Handing Over the Mic
These soldiers weren't stooges from Public Affairs or handpicked flag wavers foist on me by media handlers. I found some in the mess hall, others working security checkpoints; others sought me out because they have family living in the D.C. area where my radio show is broadcast. The least fortunate were the soldiers in Humvees stuck with "tourist duty," four friendly but serious young men who got stuck with a couple of bonehead radio hosts riding along on patrol.
In all, I spoke to more than 100 soldiers, sailors, airmen, and Marines, with different ranks and different duties at their FOBs (forward operating base), and yet they overwhelmingly had the same things to say about the war in Iraq:
"We believe in the mission."
"We're making progress."
"The Iraqis are making progress, too."
And, perhaps most important of all: "We're going to win."

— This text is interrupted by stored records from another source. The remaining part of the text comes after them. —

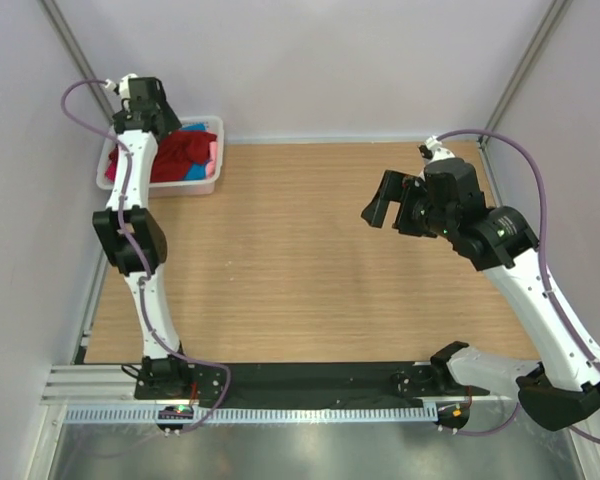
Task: Fold and stack the t-shirts
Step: Grab the tshirt from the pile, then move the tshirt to the center of the board
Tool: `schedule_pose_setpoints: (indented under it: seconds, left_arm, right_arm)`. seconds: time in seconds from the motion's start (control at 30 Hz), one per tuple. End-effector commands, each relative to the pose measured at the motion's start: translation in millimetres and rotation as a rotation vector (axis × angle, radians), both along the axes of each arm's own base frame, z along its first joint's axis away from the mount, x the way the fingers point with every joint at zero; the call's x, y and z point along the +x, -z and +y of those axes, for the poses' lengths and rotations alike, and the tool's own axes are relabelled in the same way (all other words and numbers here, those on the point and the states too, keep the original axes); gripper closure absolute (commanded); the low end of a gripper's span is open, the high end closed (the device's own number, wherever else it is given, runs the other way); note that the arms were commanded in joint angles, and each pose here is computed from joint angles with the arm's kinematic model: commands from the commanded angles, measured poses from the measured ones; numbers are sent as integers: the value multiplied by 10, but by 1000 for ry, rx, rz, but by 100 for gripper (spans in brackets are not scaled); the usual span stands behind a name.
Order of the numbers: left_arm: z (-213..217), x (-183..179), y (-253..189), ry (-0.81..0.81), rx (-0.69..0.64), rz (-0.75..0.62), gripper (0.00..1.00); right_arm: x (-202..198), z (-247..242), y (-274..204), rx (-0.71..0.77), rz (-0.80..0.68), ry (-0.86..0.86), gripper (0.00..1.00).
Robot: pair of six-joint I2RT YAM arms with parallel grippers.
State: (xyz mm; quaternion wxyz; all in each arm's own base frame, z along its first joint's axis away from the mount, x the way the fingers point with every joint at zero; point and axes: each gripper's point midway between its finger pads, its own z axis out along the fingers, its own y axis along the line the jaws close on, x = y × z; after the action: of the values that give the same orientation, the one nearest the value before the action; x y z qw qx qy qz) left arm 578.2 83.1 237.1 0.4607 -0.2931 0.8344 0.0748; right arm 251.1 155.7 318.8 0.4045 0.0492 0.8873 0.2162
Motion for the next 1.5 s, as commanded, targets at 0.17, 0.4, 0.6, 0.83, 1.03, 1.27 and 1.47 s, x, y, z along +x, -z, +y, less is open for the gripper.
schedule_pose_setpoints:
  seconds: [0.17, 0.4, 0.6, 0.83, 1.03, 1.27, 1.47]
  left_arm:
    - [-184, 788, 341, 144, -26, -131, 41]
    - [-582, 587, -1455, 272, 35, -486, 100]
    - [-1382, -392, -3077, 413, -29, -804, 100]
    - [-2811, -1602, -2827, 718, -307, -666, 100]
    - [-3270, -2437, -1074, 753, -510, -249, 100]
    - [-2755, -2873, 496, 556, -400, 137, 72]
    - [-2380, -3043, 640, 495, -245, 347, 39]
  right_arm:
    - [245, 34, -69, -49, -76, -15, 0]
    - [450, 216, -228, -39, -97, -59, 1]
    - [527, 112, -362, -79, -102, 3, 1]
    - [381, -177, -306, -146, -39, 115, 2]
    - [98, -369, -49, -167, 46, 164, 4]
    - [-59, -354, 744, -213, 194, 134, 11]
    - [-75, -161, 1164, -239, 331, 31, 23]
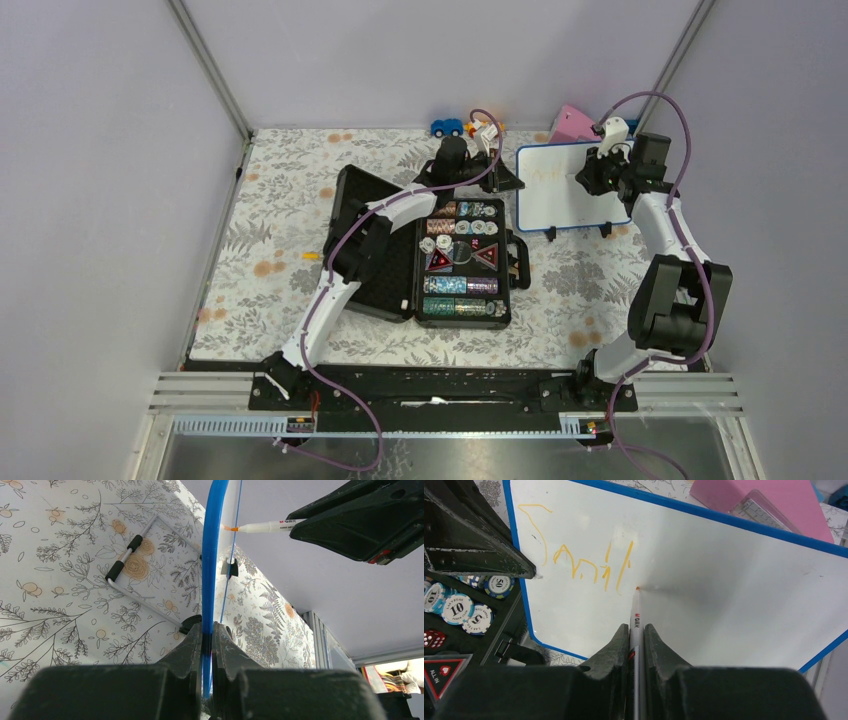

In other words, I heard things seldom heard on CBS or read in the pages of the New York Times.
He finishes
It was only a week, and I have my obvious Bush-supporting, troop-cheering biases, but how much closer can a reporter get to delivering unspun, bias-free objective reporting than live-mic broadcasting instantly back to the states? No edits or filters or editorial meetings. Just the young men in the hot desert telling what they've seen, what they've heard, and what they now believe based on those experiences.
Isn't it at least significant that not one in 100 thought invading Iraq was a mistake? Was it mere coincidence that a random selection of 100 soldiers all believe their mission is worthwhile? Should we detect the hand of the Vast, Right-Wing Conspiracy in the fact that the vast majority of the troops find the media coverage of the war ignorant, harmful, or both?
Well, it wasn't a week, it was 3 days. And Mr. Graham doesn't say what percentage of his sample was either selected by the army (drivers, escorts, interpreters) or self-selected fans of his show. And there is the little matter of members of the military being prohibited by law from criticizing their leaders, including the commander in chief. Graham appears to have missed the young women also in the hot desert, who probably also have stories to tell. Mr. Graham doesn't have any explanation of how these soldiers are measuring "progress." He appears to have missed also the fact that hope and belief are not reality. Those soldiers who have seen friends killed and mutilated, who have themselves killed innocents along with criminals, need very much to believe that their mission is worthwhile and that they are "winning" no matter what the facts are.
I'm sure that the tour participants now have a better idea than I do of the misery of 120 degree heat and sandstorms, but they don't have any more insight into the ultimate fate of Iraq than they did before their exciting journey. Or if they do, they're not talking.